RAG & Knowledge Management
Overview
The system implements a Retrieval-Augmented Generation (RAG) architecture to ground trading agent decisions in high-quality market theory, research papers, and domain-specific knowledge. Unlike standard LLM interactions, this system retrieves relevant context from a curated local knowledge base before generating trading recommendations.

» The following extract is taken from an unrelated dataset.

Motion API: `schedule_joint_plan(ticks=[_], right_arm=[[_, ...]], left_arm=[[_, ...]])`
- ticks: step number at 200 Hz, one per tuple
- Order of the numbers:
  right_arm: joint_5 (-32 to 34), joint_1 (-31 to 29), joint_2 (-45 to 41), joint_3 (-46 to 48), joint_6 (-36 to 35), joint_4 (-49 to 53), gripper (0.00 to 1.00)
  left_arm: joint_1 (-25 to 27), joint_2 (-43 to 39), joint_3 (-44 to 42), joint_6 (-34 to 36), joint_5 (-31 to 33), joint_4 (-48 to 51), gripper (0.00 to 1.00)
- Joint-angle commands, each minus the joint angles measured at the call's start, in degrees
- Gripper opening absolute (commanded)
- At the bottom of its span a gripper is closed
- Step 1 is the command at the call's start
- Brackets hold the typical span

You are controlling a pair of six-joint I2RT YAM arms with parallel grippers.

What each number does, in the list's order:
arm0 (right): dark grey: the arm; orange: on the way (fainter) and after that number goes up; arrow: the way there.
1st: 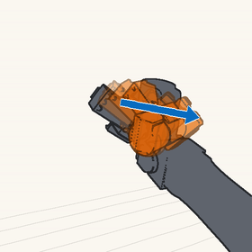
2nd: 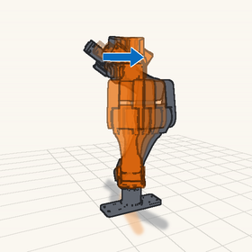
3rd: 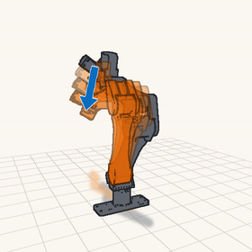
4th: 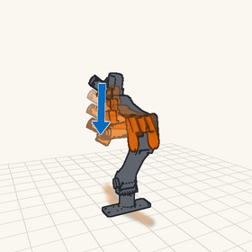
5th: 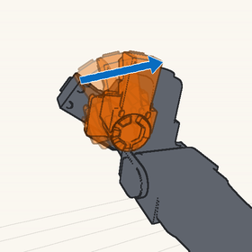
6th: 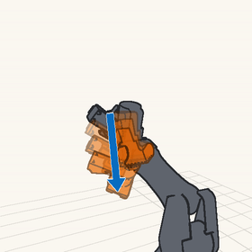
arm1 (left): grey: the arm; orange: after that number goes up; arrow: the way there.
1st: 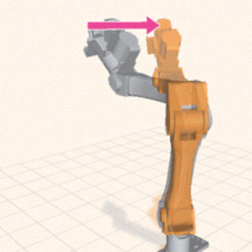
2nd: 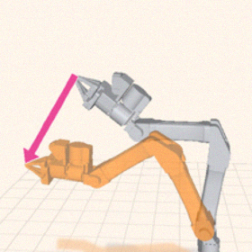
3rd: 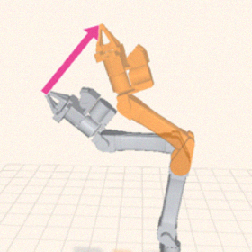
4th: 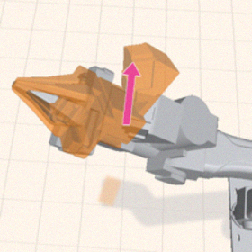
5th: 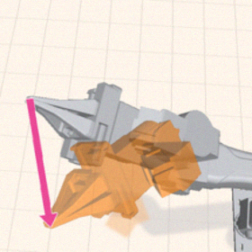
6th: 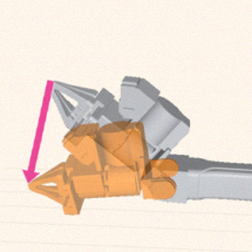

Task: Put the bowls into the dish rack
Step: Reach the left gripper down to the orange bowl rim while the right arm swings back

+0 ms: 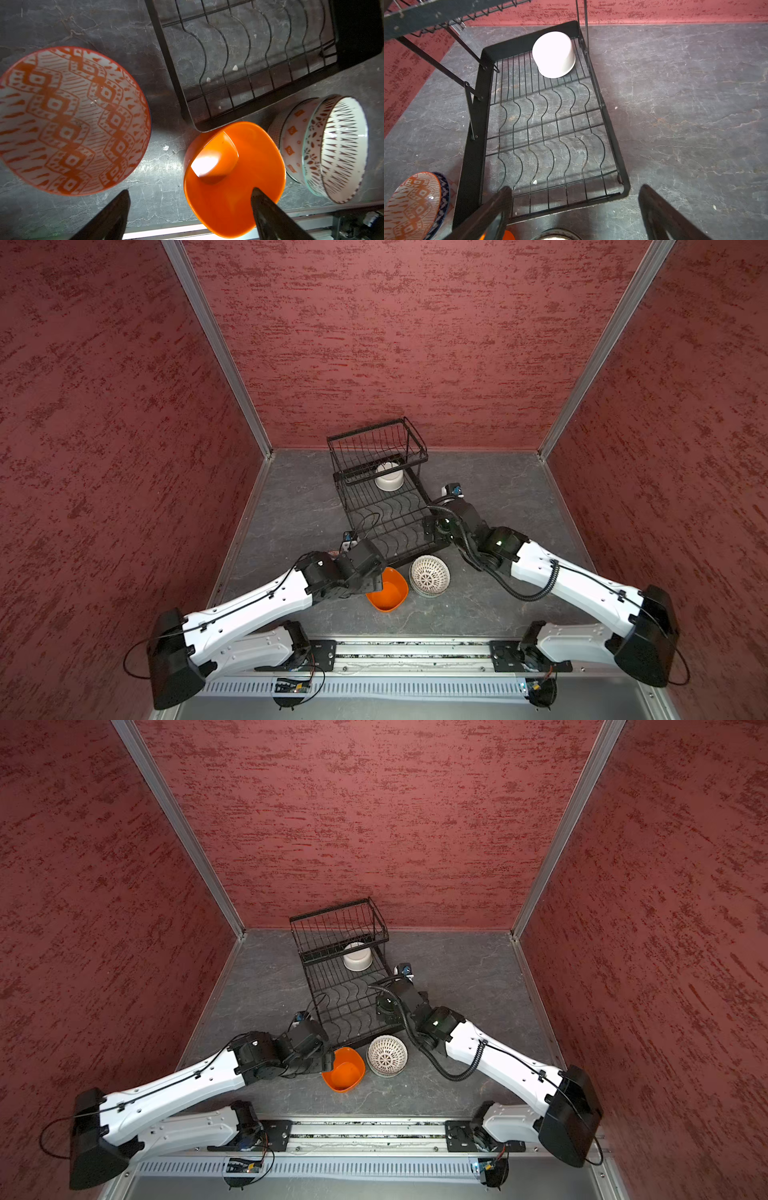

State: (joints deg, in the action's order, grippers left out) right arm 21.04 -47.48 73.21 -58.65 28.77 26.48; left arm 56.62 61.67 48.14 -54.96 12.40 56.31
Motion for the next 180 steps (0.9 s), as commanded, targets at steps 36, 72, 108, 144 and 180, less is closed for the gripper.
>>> schedule_joint_plan(ticks=[36,72,108,144,180], right_arm=[[-0.56,-0.13,0.40,0.68,1.81,0.33,0.96],[-0.48,-0.09,0.13,1.41,1.81,-0.10,0.95],[-0.57,-0.15,0.17,2.19,1.92,-0.70,0.95],[-0.56,-0.12,0.61,2.71,1.82,-1.21,0.95],[-0.56,-0.13,1.53,2.71,1.72,-1.63,0.95]], left_arm=[[5.04,7.88,1.50,-6.37,2.07,1.54,0.77],[4.94,10.28,-0.16,-6.60,0.53,-2.26,0.58],[4.22,12.25,-1.37,-6.34,-1.12,-5.70,0.52],[3.82,14.25,-1.86,-6.10,-1.94,-6.83,0.39],[3.75,14.75,-2.94,-6.04,-2.03,-7.52,0.23]])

Knowledge is partitioned into specific domains to ensure that agents (e.g., the Technical Agent or Risk Agent) only query information relevant to their specific role.
Knowledge Architecture
Knowledge is organized within the /knowledge directory, mapped to specific analysis domains:
| Domain | Folder | Content Type |
| :--- | :--- | :--- |
| Technical | technical_analysis | Indicators, chart patterns, and technical strategies. |
| Sentiment | sentiment | Market psychology, Fear & Greed interpretations, and social signals. |
| Fundamental | fundamental | On-chain metrics, valuation models, and network health. |
| Risk | risk_management | Position sizing, stop-loss theories, and volatility management. |
| Papers | papers | Curated summaries of academic research and institutional reports. |
Curated vs. Raw Data
The system prioritizes curated Markdown (.md) summaries over raw PDFs. While the KnowledgeIndexer includes structural support for various formats, PDF indexing is intentionally bypassed for research papers to ensure high-quality, actionable content. This prevents the "noise" often found in academic PDFs (like methodology tables or citations) from diluting the trading context.
Indexing Knowledge
The KnowledgeIndexer class is the primary interface for processing files into the vector store. It handles text chunking, metadata tagging, and domain partitioning.
Basic Usage
To index the entire knowledge base:
from agents.rag.indexer import KnowledgeIndexer
# Initialize indexer (defaults to the project's knowledge/ directory)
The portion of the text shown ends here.